Dengan dihilangkannya FABA dari katergori limbah B3, industri pembangkit listrik kini tak berkewajiban untuk mengeluarkan anggaran lebih untuk mengolah FABA sebelum ditimbun ke dalam tanah. "Ini upaya menekan biaya produksinya. Terkesan murah. Kalau gitu, akan sangat sulit untuk pengembangan energi terbarukan," jelasnya
Andri menyadari bahwa pengolahan FABA merupakan masalah yang pelik. Ditimbun maupun diolah menjadi bahan material bangunan sama-sama menimbulkan masalah berupa pencemaran lingkungan dan gangguan kesehatan masyarakat. "Cara paling baik adalah mengurangi produksi FABA-nya," ucap Andri.
Beberapa perusahaan yang mengolah FABA yaitu PT Bukit Asam dan PLTU Tanjung Jati B yang terletak di Kabupaten Jepara, Jawa Tengah. Pada Juni 2022, PLTU milik PLN ini mereka mampu memproduksi 28 ribu keping paving block dan 9.600 keping batako.
Sebulan kemudian, perusahaan membuat 57.600 keping paving block. Rata-rata, dalam sehari PLTU Tanjung Jati B mampu membuat 2.400 sampai 2.800 paving dan 750 sampai 800 keping batako
Pembuatan paving block dan batako memiliki rumusan bahan yang berbeda. Komposisi paving block terdiri dari campuran 30% Fly Ash, 40% Bottom Ash dan 30% semen. Sementara rumusan untuk membuat batako terdiri dari 40% FA, 30% BA dan 30% semen.
Manager Advokasi dan Kampanye KAWALI Nasional, Fatmata Juliansyah, menyebut pemanfaatan FABA sebagai bahan campuran dalam bahan baku konstruksi bangunan seperti jalan tol dan bandara bisa dilakukan dengan catatan harus ada standar khusus yang mengatur pengawasan dan teknik khusus pengolahan limbah berbahaya dan beracun.
"Tapi kalau untuk dijadikan sebagai bahan bangunan rumah tinggal ini sangat riskan sekali Jadi kalau untuk rumah tinggal yang bersentuhan langsung dan sangat dekat oleh manusia dikhawatrikan akan berdampak pada kesehatan," kata Fatma.

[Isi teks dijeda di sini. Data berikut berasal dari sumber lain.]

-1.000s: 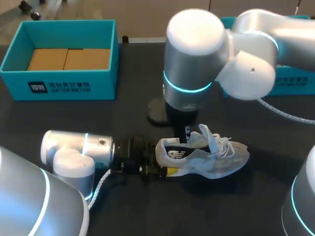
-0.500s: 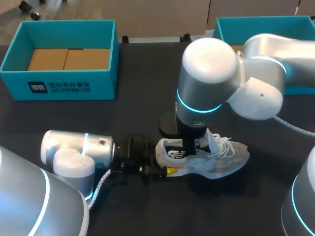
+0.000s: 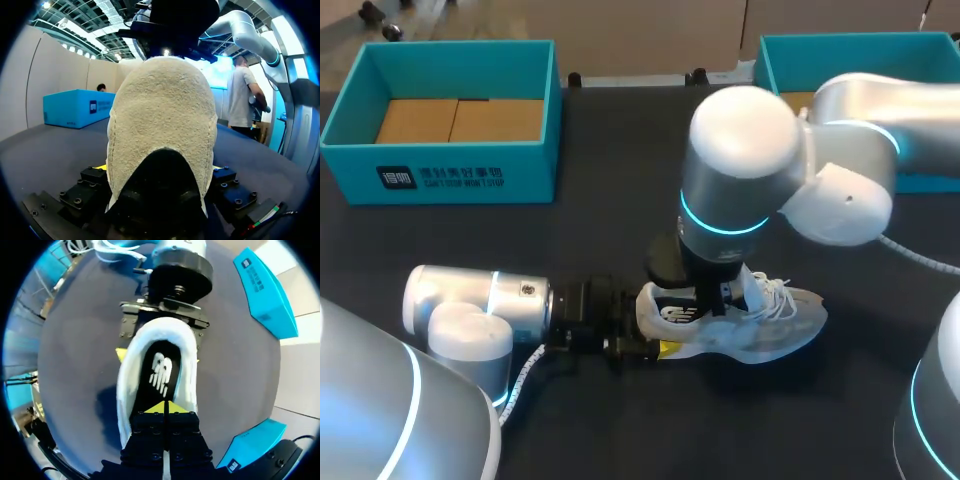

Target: Take the shoe out of the shoebox, open the shoe tongue, remove and reinsert the insole, then place the shoe into the shoebox

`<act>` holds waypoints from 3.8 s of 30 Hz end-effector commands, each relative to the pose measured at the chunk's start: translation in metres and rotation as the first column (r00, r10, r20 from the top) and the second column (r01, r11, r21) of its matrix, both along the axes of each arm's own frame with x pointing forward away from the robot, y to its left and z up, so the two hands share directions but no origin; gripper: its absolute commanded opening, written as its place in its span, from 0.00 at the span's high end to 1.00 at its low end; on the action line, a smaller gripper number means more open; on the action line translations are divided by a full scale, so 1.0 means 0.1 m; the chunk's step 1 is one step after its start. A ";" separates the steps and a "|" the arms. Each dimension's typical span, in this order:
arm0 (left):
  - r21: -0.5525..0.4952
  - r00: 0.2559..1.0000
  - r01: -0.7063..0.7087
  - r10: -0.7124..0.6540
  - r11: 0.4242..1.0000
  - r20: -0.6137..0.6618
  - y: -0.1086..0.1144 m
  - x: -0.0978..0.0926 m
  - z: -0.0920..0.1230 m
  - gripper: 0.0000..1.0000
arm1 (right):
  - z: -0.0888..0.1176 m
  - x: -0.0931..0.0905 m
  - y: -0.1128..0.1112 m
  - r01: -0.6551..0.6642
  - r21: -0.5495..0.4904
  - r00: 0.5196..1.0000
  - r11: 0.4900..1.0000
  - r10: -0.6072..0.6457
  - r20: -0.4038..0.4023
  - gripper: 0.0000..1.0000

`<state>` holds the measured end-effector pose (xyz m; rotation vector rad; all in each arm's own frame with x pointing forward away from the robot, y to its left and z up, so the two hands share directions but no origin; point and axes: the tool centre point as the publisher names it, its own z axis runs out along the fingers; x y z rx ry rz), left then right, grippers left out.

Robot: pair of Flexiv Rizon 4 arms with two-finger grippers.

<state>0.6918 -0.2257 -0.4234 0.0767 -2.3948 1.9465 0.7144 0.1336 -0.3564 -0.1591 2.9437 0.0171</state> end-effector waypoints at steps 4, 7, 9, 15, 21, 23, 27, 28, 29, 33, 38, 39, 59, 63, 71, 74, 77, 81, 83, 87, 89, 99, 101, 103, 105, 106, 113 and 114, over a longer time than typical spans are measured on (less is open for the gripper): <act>0.004 1.000 -0.001 0.001 1.000 0.000 0.01 0.00 -0.05 1.00 | -0.16 0.02 0.07 0.022 -0.026 1.000 0.999 -0.021 0.013 1.00; 0.004 1.000 -0.001 0.001 1.000 0.000 0.01 0.00 -0.05 1.00 | -0.20 0.03 0.02 0.038 -0.032 0.999 0.999 -0.038 0.010 1.00; 0.004 1.000 -0.001 0.001 1.000 0.000 0.01 0.00 -0.05 1.00 | -0.24 0.04 -0.03 0.055 -0.036 0.998 0.998 -0.055 -0.001 1.00; 0.004 1.000 -0.001 0.001 1.000 0.000 0.01 0.00 -0.05 1.00 | -0.23 0.02 -0.18 0.082 -0.048 0.997 0.995 -0.082 0.006 1.00; 0.004 1.000 -0.001 0.001 1.000 0.000 0.01 0.00 -0.05 1.00 | -0.25 0.02 -0.29 0.101 -0.035 0.995 0.994 -0.101 -0.001 1.00; 0.004 1.000 -0.001 0.001 1.000 0.000 0.01 0.00 -0.05 1.00 | -0.26 0.00 -0.30 0.107 -0.035 0.994 0.994 -0.107 -0.005 0.98; 0.004 1.000 -0.001 0.001 1.000 0.000 0.01 0.00 -0.05 1.00 | -0.26 -0.01 -0.30 0.112 -0.036 0.994 0.993 -0.112 -0.005 0.75; 0.004 1.000 -0.001 0.001 1.000 0.000 0.01 0.00 -0.05 1.00 | -0.27 -0.02 -0.29 0.112 -0.039 0.994 0.993 -0.112 -0.006 0.74; 0.004 1.000 -0.001 0.001 1.000 0.000 0.01 0.00 -0.05 1.00 | -0.28 -0.01 -0.29 0.116 -0.044 0.993 0.992 -0.116 -0.008 0.73; 0.004 1.000 -0.001 0.001 1.000 0.000 0.01 0.00 -0.05 1.00 | -0.31 -0.01 -0.28 0.117 -0.042 0.993 0.992 -0.118 -0.010 0.67; 0.004 1.000 -0.001 0.001 1.000 0.000 0.01 0.00 -0.05 1.00 | -0.37 0.04 -0.25 0.111 -0.052 0.993 0.992 -0.113 -0.030 0.68; 0.004 1.000 -0.001 0.001 1.000 0.000 0.01 0.00 -0.05 1.00 | -0.40 0.07 -0.25 0.107 -0.053 0.993 0.993 -0.110 -0.047 0.68; 0.004 1.000 -0.001 0.001 1.000 0.000 0.01 0.00 -0.05 1.00 | -0.61 -0.15 -0.25 0.129 -0.066 0.966 0.989 -0.140 -0.215 0.71; 0.004 1.000 -0.001 0.001 1.000 0.000 0.01 0.00 -0.05 1.00 | -0.63 -0.24 -0.27 0.138 -0.060 0.956 0.989 -0.149 -0.253 0.74; 0.004 1.000 -0.001 0.001 1.000 0.000 0.01 0.00 -0.05 1.00 | -0.66 -0.26 -0.30 0.139 -0.048 0.945 0.989 -0.147 -0.291 1.00; 0.004 1.000 -0.001 0.001 1.000 0.000 0.01 0.00 -0.05 1.00 | -0.59 -0.30 -0.33 0.139 -0.033 0.948 0.990 -0.142 -0.285 1.00; 0.004 1.000 -0.001 0.001 1.000 0.000 0.01 0.00 -0.05 1.00 | -0.49 -0.35 -0.40 0.135 0.015 0.956 0.991 -0.126 -0.264 1.00; 0.004 1.000 -0.001 0.001 1.000 0.000 0.01 0.00 -0.05 1.00 | -0.35 -0.42 -0.48 0.111 0.076 0.968 0.991 -0.090 -0.232 1.00; 0.004 1.000 -0.001 0.001 1.000 0.000 0.01 0.00 -0.05 1.00 | -0.27 -0.45 -0.50 0.083 0.111 0.979 0.990 -0.060 -0.194 1.00; 0.004 1.000 -0.001 0.001 1.000 0.000 0.01 0.00 -0.05 1.00 | -0.14 -0.48 -0.53 0.029 0.152 0.991 0.988 -0.009 -0.134 1.00; 0.004 1.000 -0.001 0.001 1.000 0.000 0.01 0.00 -0.05 1.00 | -0.09 -0.47 -0.53 0.000 0.171 0.994 0.985 0.019 -0.109 1.00; 0.004 1.000 -0.001 0.001 1.000 0.000 0.01 0.00 -0.05 1.00 | 0.04 -0.38 -0.48 -0.161 0.283 0.987 0.946 0.161 0.021 1.00; 0.004 1.000 -0.001 0.001 1.000 0.000 0.01 0.00 -0.05 1.00 | 0.06 -0.35 -0.47 -0.187 0.284 0.982 0.940 0.185 0.035 1.00; 0.004 1.000 -0.001 0.001 1.000 0.000 0.01 0.00 -0.05 1.00 | 0.09 -0.33 -0.45 -0.220 0.295 0.975 0.930 0.212 0.061 1.00; 0.004 1.000 -0.001 0.001 1.000 0.000 0.01 0.00 -0.05 1.00 | 0.11 -0.32 -0.45 -0.236 0.300 0.972 0.924 0.225 0.071 1.00; 0.004 1.000 -0.001 0.001 1.000 0.000 0.01 0.00 -0.05 1.00 | 0.14 -0.30 -0.43 -0.261 0.305 0.965 0.916 0.247 0.084 1.00; 0.004 1.000 -0.001 0.001 1.000 0.000 0.01 0.00 -0.05 1.00 | 0.27 -0.19 -0.24 -0.393 0.288 0.919 0.873 0.382 0.099 1.00; 0.004 1.000 -0.001 0.001 1.000 0.000 0.01 0.00 -0.05 1.00 | 0.28 -0.17 -0.20 -0.409 0.282 0.912 0.868 0.399 0.093 1.00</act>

Kawali telah mengkritisi aturan baru yang mengeluarkan FABA dari kategori limbah B3 pada 2021 lalu. Catatan Kawali dijawab oleh pemerintah dengan sanggahan bahwa debu batu bara yang dicabut dari limbah B3 hanya FABA yang diproses melalui pembakaran dengan suhu tinggi.
"Karena dinggap kandungan UBC pada proses ini menjadi lebih minim dan stabil, tetapi untuk sistem pembakaran lainnya seperti tungku tetap dikategorikan limbah B3. Tapi tetap saja, biarpun tidak dikategorikan B3, tetap harus ada standar yang ditetapkan dan pengawasan khusus," tutur Fatma.